Postby Fritzlein » Tue Mar 02, 2010 5:06 pm

a1k0n wrote:Thinking about it a bit more, it's totally logical why the numbers came out that way. Each edge gets counted twice (if A has an edge to B, then I count that edge both for A's square and for B's square.) The average number of edges per node is probably slightly above 3. 2*3*.150 + 0.050 is 0.950, or close to one "endgame node" per "midgame territory node", so to speak, if the endgame is the point after separation. Least squares estimation just weighted it that way and it would probably be equally valid to weigh it differently.

I think the math is off there, because saying that the average edges per node is a little above three is already double-counting them. When you multiply by two, you quadruple count them. In fact the average edges per node will be closer to 1.5.
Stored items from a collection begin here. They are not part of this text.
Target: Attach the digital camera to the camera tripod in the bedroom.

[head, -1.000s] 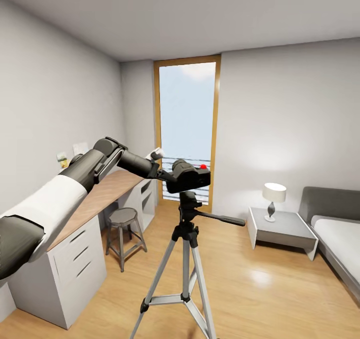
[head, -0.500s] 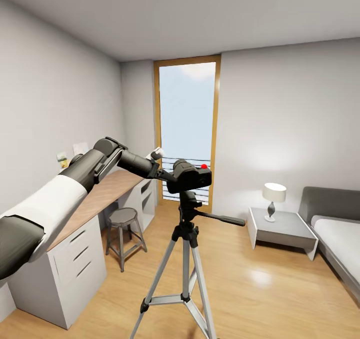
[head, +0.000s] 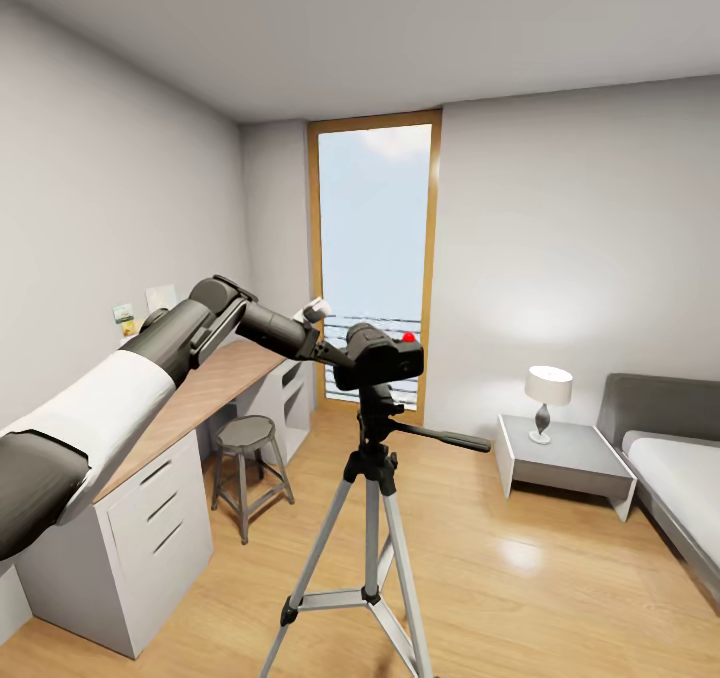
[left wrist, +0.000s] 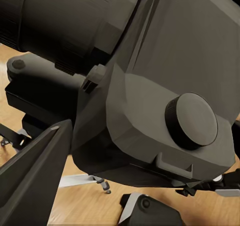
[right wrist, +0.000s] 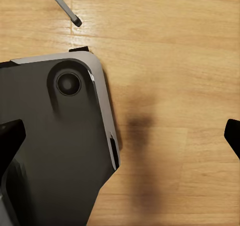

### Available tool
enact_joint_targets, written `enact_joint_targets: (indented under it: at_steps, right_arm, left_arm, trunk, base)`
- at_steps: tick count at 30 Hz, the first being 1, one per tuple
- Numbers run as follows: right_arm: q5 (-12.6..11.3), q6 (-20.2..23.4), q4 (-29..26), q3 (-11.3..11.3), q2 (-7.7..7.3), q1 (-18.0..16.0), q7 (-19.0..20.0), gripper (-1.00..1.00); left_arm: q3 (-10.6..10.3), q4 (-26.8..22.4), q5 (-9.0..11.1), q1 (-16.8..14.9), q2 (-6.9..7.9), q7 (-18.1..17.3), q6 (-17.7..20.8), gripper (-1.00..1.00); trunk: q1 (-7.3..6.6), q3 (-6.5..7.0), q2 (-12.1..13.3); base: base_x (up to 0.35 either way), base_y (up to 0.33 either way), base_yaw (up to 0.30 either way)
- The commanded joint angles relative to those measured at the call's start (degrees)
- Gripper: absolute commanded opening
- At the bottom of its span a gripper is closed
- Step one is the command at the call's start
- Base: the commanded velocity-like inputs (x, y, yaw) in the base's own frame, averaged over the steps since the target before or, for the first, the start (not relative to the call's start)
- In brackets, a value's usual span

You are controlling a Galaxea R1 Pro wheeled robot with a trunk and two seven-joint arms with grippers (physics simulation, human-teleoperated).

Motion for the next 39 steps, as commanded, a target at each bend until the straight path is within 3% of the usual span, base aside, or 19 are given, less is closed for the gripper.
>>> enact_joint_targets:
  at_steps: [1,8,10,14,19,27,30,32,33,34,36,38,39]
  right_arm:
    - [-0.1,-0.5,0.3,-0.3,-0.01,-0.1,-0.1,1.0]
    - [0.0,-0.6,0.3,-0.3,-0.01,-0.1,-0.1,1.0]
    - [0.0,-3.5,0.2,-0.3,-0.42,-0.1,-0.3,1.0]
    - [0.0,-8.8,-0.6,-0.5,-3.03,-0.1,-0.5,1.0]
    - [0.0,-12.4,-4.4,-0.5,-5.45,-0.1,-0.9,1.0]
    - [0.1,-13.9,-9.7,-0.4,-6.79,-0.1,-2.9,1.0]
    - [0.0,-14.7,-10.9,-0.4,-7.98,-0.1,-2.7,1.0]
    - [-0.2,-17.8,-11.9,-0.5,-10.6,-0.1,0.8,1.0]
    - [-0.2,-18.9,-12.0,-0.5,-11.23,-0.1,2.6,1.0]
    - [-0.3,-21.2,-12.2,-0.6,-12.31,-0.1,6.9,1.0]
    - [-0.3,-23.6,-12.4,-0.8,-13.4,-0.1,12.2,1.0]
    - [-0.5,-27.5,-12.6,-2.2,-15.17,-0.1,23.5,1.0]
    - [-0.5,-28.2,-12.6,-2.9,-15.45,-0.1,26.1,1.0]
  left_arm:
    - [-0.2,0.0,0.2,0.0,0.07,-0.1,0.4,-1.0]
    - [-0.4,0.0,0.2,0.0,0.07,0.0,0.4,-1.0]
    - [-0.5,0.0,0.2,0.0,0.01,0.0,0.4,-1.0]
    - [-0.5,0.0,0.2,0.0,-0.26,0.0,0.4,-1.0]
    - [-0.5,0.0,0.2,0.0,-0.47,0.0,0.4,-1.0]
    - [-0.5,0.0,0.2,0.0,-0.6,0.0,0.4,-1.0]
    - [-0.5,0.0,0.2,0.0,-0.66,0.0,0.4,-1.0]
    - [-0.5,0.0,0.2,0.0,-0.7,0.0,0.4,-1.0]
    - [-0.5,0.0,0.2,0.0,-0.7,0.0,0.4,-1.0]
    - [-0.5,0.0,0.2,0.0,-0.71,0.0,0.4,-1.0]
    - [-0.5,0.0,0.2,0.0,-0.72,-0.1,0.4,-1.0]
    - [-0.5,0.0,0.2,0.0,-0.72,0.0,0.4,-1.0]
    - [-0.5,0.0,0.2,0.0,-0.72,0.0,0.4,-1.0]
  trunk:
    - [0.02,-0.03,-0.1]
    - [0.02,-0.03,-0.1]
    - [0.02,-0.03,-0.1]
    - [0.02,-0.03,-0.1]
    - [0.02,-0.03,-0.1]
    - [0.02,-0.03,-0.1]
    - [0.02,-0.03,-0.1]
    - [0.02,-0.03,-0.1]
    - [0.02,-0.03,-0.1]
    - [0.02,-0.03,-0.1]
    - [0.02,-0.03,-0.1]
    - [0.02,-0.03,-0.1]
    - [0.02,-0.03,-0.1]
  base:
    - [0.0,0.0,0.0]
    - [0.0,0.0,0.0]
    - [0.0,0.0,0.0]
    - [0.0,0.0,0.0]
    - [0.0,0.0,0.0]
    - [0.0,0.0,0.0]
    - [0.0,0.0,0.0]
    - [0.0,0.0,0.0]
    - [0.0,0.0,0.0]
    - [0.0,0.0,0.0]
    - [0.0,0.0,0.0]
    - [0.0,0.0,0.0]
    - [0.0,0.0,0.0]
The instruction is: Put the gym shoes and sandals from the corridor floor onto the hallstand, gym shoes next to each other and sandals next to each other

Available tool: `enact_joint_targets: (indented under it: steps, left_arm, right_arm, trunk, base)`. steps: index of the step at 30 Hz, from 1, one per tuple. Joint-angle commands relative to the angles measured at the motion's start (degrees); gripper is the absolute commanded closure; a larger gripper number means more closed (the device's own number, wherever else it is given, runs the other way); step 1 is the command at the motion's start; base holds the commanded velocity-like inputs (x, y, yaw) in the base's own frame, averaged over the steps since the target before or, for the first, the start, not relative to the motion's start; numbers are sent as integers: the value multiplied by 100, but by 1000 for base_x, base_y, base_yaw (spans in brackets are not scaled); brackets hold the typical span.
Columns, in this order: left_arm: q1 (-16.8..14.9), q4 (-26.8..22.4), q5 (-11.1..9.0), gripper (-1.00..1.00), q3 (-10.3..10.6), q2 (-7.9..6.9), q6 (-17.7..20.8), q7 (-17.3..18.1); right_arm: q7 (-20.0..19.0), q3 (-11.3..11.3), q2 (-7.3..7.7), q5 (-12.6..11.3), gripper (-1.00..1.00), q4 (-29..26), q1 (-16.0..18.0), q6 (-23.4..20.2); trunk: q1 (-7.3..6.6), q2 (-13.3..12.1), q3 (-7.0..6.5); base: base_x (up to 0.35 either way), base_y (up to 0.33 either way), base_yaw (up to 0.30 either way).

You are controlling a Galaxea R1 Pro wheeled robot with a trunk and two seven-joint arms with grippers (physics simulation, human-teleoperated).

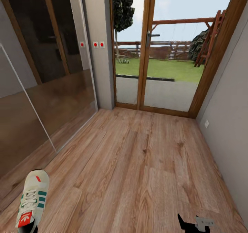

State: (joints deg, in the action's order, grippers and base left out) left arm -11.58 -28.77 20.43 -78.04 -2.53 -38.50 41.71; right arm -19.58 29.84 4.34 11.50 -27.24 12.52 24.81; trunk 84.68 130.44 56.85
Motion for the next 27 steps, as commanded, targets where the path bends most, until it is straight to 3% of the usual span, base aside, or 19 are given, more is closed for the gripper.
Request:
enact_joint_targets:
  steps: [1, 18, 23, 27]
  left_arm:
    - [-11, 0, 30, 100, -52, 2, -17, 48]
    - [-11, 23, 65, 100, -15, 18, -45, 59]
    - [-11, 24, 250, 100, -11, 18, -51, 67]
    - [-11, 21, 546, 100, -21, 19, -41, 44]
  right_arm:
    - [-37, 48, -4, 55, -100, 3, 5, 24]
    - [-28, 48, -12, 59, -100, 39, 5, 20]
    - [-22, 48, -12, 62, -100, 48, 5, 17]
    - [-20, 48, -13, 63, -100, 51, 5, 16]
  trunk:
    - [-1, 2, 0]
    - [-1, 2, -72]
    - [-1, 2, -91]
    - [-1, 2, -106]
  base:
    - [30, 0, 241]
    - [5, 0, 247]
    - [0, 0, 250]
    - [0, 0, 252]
But regardless, just because there are different weights that add up to one doesn't mean they are all equally valid. Consider the endgame below:

Code: Select all
##########
#       ##
#       ##
#       ##
#   1   ##
##########
#    2   #
#        #
#   ###  #
#        #
##########

I count that Player 1 has 28 vertices and 45 edges, whereas Player 2 has 29 vertices and 42 edges. If you like territory more you think Player 2 is winning, but if you like neighbors more you think Player 1 is winning. (Note that building a "tree of chambers" doesn't provide discrimination, because each player has a single 2-connected component. Note further that the "checkerboard" upper bound doesn't discriminate because it thinks both players can get all their remaining territory.)

If your preference for "clean" territory over "ragged" territory wasn't responsible for your dominating performance, then what was?